Kittiphong Paiboonsukwong – One of the best experts on this subject based on the ideXlab platform.

  • Update in Laboratory Diagnosis of Thalassemia.
    Frontiers in molecular biosciences, 2020
    Co-Authors: Thongperm Munkongdee, Ping Chen, Pranee Winichagoon, Suthat Fucharoen, Kittiphong Paiboonsukwong
    Abstract:

    Alpha- and β-thalassemias and abnormal hemoglobin (Hb) are common in tropical countries. These abnormal globin genes in different combinations lead to many thalassemic diseases including three severe thalassemia diseases, i.e., homozygous β-thalassemia, β-thalassemia/Hb E, and Hb Bart’s hydrops fetalis. Laboratory diagnosis of thalassemia requires a number of tests including red blood cell indices and Hb and DNA analyses.

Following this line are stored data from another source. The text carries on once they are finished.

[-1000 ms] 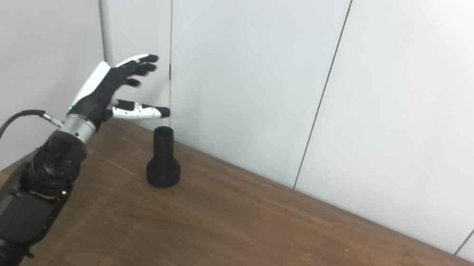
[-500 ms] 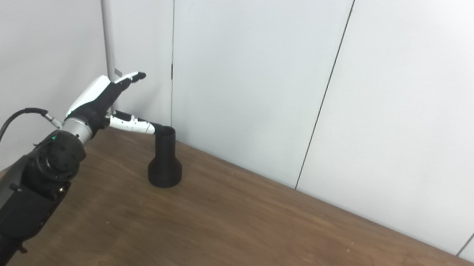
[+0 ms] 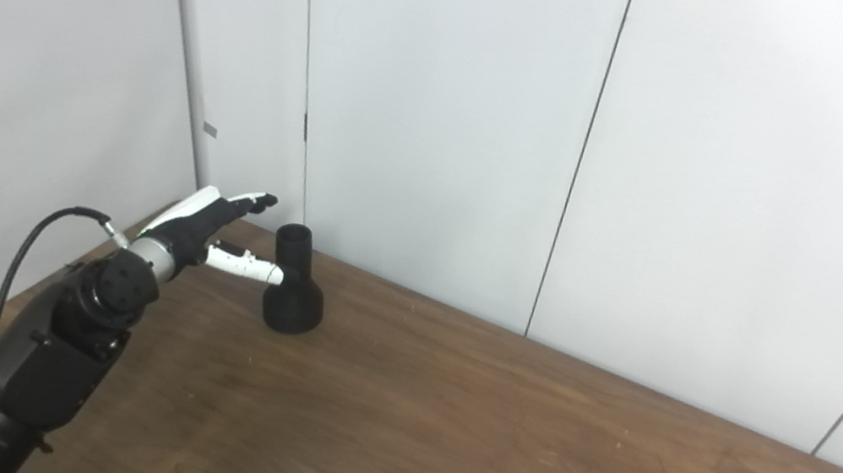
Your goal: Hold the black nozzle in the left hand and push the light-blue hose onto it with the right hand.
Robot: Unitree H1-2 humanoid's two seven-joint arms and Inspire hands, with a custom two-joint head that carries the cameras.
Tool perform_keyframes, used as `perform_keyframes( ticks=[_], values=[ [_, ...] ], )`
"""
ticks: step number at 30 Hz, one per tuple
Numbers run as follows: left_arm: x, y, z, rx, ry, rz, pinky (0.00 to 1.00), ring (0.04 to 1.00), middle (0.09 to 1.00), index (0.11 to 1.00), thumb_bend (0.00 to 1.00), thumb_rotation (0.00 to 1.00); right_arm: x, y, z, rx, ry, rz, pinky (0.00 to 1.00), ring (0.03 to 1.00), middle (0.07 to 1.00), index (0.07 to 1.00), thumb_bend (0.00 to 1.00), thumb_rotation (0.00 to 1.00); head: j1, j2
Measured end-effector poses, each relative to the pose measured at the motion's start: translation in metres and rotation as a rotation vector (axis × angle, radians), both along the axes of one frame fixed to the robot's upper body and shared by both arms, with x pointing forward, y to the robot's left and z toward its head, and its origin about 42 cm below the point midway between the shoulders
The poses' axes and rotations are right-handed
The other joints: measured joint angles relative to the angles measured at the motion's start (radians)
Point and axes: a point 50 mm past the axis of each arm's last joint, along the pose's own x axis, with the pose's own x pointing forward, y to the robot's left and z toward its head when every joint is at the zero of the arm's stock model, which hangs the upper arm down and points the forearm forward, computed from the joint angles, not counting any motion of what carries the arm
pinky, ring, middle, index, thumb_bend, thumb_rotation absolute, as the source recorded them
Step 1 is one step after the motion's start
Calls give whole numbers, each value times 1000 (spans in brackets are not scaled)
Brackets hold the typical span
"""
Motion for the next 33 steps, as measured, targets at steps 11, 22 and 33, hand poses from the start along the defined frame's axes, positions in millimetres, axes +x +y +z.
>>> perform_keyframes(
  ticks=[11,22,33],
  values=[
    [7,0,-27,-61,54,43,1000,1000,919,940,1000,374,-2,2,4,-8,0,-3,486,696,861,952,583,54,-3,15],
    [13,-8,-51,-23,107,48,1000,1000,898,912,1000,331,-5,1,4,-7,8,-7,462,669,859,947,585,63,-9,25],
    [19,-9,-70,5,106,68,1000,1000,878,866,1000,316,-6,1,4,-8,11,-5,453,653,857,944,586,64,-9,34]
  ],
)
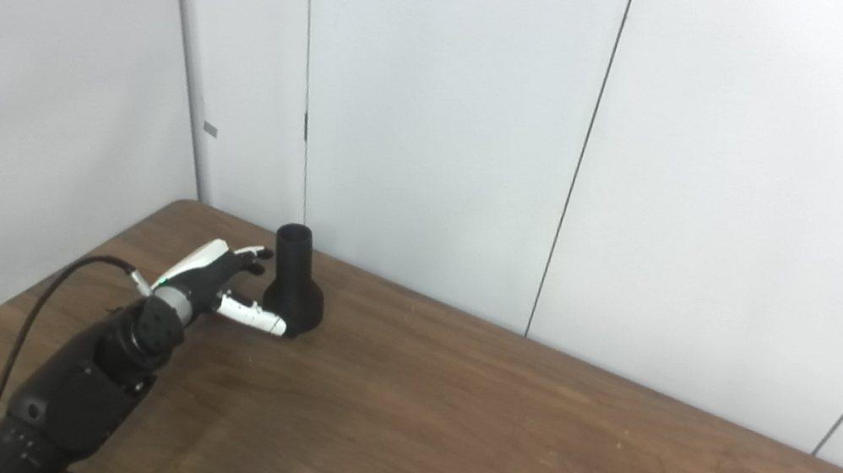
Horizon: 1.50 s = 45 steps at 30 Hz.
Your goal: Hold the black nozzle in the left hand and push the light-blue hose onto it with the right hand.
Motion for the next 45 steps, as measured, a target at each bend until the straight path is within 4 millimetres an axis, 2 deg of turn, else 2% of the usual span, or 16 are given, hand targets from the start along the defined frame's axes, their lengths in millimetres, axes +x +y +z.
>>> perform_keyframes(
  ticks=[16,25,27,33,35,36,37,39,41,45],
  values=[
    [5,-15,-30,38,-91,46,1000,928,805,821,909,307,-4,-1,3,15,3,-2,435,630,840,932,601,89,-14,11],
    [11,-17,-32,45,-108,46,1000,912,783,783,896,297,-7,-1,4,15,10,-6,436,620,833,926,606,92,-28,23],
    [12,-17,-32,45,-112,50,1000,895,758,763,882,277,-8,-1,7,14,1,-4,435,617,831,925,608,98,-28,25],
    [13,-20,-31,35,-133,37,1000,805,594,667,821,164,-9,-2,7,15,6,-11,434,610,825,922,605,105,-31,32],
    [14,-21,-30,34,-141,31,1000,764,549,607,803,121,-9,-2,7,15,8,-13,434,609,824,921,602,101,-29,32],
    [14,-21,-30,32,-146,29,1000,740,528,551,666,94,-9,-2,7,15,8,-13,434,608,824,921,599,93,-29,34],
    [15,-21,-29,31,-151,28,1000,725,515,515,581,76,-9,-2,7,16,8,-14,435,608,824,921,597,88,-29,34],
    [16,-22,-28,31,-160,28,1000,666,477,512,539,20,-9,-3,7,16,8,-14,435,607,823,920,594,84,-29,34],
    [16,-21,-28,31,-166,26,1000,632,461,516,526,4,-9,-3,7,16,8,-14,437,607,822,920,589,82,-28,37],
    [16,-21,-28,33,-180,22,1000,638,457,517,523,0,-9,-3,7,16,9,-15,442,608,822,919,581,74,-26,41]
  ],
)
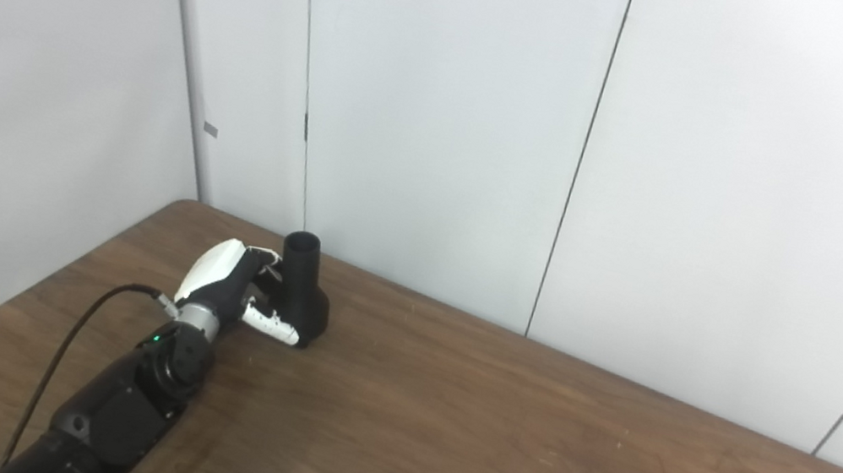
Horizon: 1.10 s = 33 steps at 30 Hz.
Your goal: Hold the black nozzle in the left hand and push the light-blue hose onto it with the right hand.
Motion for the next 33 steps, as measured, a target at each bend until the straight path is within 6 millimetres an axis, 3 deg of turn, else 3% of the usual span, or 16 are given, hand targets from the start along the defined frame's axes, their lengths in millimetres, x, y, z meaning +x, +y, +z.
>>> perform_keyframes(
  ticks=[4,16,26,33],
  values=[
    [0,-1,-1,11,0,-7,1000,683,461,511,524,0,0,0,0,1,4,-1,447,609,822,919,580,80,-3,3],
    [-2,-9,-2,44,0,-44,1000,649,462,505,525,0,0,0,2,6,9,-1,431,589,801,909,601,102,-28,14],
    [-9,-74,-8,103,-10,-328,1000,600,470,496,526,0,-1,6,6,5,3,-3,449,576,779,888,634,98,-123,35],
    [-26,-112,-11,164,-70,-562,1000,591,467,497,526,0,-1,15,10,12,25,-8,442,562,764,876,637,65,-208,57]
  ],
)
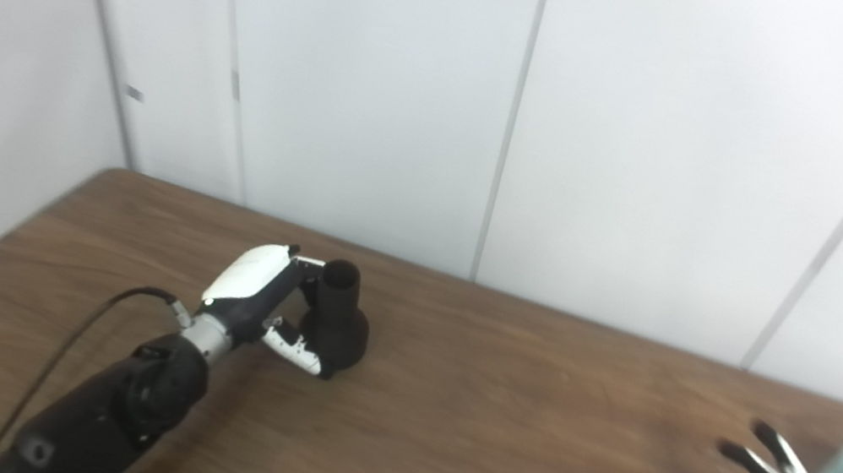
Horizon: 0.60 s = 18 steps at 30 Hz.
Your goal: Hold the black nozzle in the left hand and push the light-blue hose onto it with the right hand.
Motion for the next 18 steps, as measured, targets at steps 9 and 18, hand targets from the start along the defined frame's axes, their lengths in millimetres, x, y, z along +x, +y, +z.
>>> perform_keyframes(
  ticks=[9,18],
  values=[
    [-9,-60,-6,-56,33,-185,1000,579,457,501,525,0,0,7,4,-26,12,-13,440,560,761,884,620,76,-74,17],
    [-15,-95,-10,-85,58,-331,1000,577,448,507,524,0,1,19,6,-22,3,-16,428,549,754,876,609,69,-163,32]
  ],
)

Thalassemic red blood cell analysis with an automated hematology analyzer is a primary screening for thalassemia since microcytosis and decreased Hb content of red blood cells are hallmarks of all thalassemic red blood cells. However, these two red blood cell indices cannot discriminate between thalassemia trait and iron deficiency or between α- and β-thalassemic conditions. Today, Hb analysis may be carried out by either automatic high-performance liquid chromatography (HPLC) or capillary zone electrophoresis (CE) system. These two systems give both qualitative and quantitative analysis of Hb components and help to do thalassemia prenatal and postnatal diagnoses within a short period. Both systems have a good correlation, but the interpretation under the CE system should be done with caution because Hb A2 is clearly separated from Hb E. In case of α-thalassemia gene interaction, it can affect the amount of Hb A2/E. Thalassemia genotypes can be characterized by the intensities between alpha-/beta-globin chains or alpha-/beta-mRNA ratios. However, those are presumptive diagnoses. Only DNA analysis can be made for specific thalassemia mutation diagnosis. Various molecular techniques have been used for point mutation detection in β-thalassemia and large-deletion detection in α-thalassemia. All of these techniques have some advantages and disadvantages. Recently, screening for both α- and β-thalassemia genes by next-generation sequencing (NGS) has been introduced. This technique gives an accurate diagnosis of thalassemia that may be misdiagnosed by other conventional techniques. The major limitation for using NGS in the screening of thalassemia is its cost which is still expensive. All service labs highly recommend to select the technique(s) they are most familiar and most economic one for their routine use.